Your task: Please reproduce the listing verbatim, without its images.

..............................

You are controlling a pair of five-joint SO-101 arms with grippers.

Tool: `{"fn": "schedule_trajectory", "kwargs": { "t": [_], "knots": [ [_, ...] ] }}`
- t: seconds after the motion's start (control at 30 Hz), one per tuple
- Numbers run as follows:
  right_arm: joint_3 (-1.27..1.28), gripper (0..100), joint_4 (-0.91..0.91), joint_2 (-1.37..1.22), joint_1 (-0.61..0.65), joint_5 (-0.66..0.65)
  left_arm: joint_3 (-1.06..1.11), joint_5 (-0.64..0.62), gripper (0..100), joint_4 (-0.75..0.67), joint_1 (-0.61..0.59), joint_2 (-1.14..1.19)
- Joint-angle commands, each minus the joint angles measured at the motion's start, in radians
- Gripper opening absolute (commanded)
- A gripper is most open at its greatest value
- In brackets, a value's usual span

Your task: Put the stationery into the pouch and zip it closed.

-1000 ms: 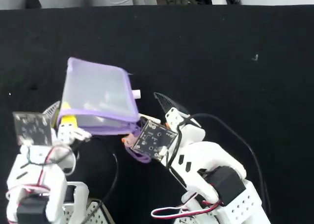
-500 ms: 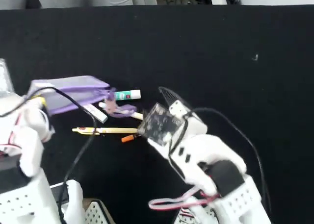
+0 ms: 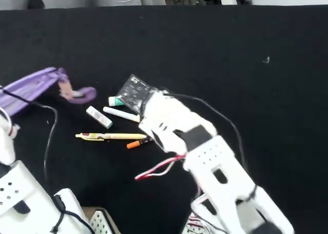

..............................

Solution to this task:
You are controlling a pair of five-joint SO-101 arms with grippers.

Tool: `{"fn": "schedule_trajectory", "kwargs": { "t": [_], "knots": [ [_, ...] ] }}`
- t: seconds after the motion's start (control at 30 Hz), one per tuple
- Numbers run as follows:
  right_arm: joint_3 (-1.27..1.28), gripper (0..100), joint_4 (-0.91..0.91), joint_2 (-1.37..1.22), joint_1 (-0.61..0.65), joint_5 (-0.66..0.65)
  left_arm: joint_3 (-1.06..1.11), joint_5 (-0.64..0.62), gripper (0..100), joint_4 (-0.75..0.67), joint_1 (-0.61..0.59), joint_2 (-1.14..1.19)
- Joint-angle commands, each minus the joint angles measured at the motion's start, in radians
- Gripper opening absolute (commanded)
- A gripper is most open at its greatest value
- In brackets, a value's usual span

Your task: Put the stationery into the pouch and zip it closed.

-1000 ms: 
-500 ms: 
+0 ms: 

Nothing further is required for this answer.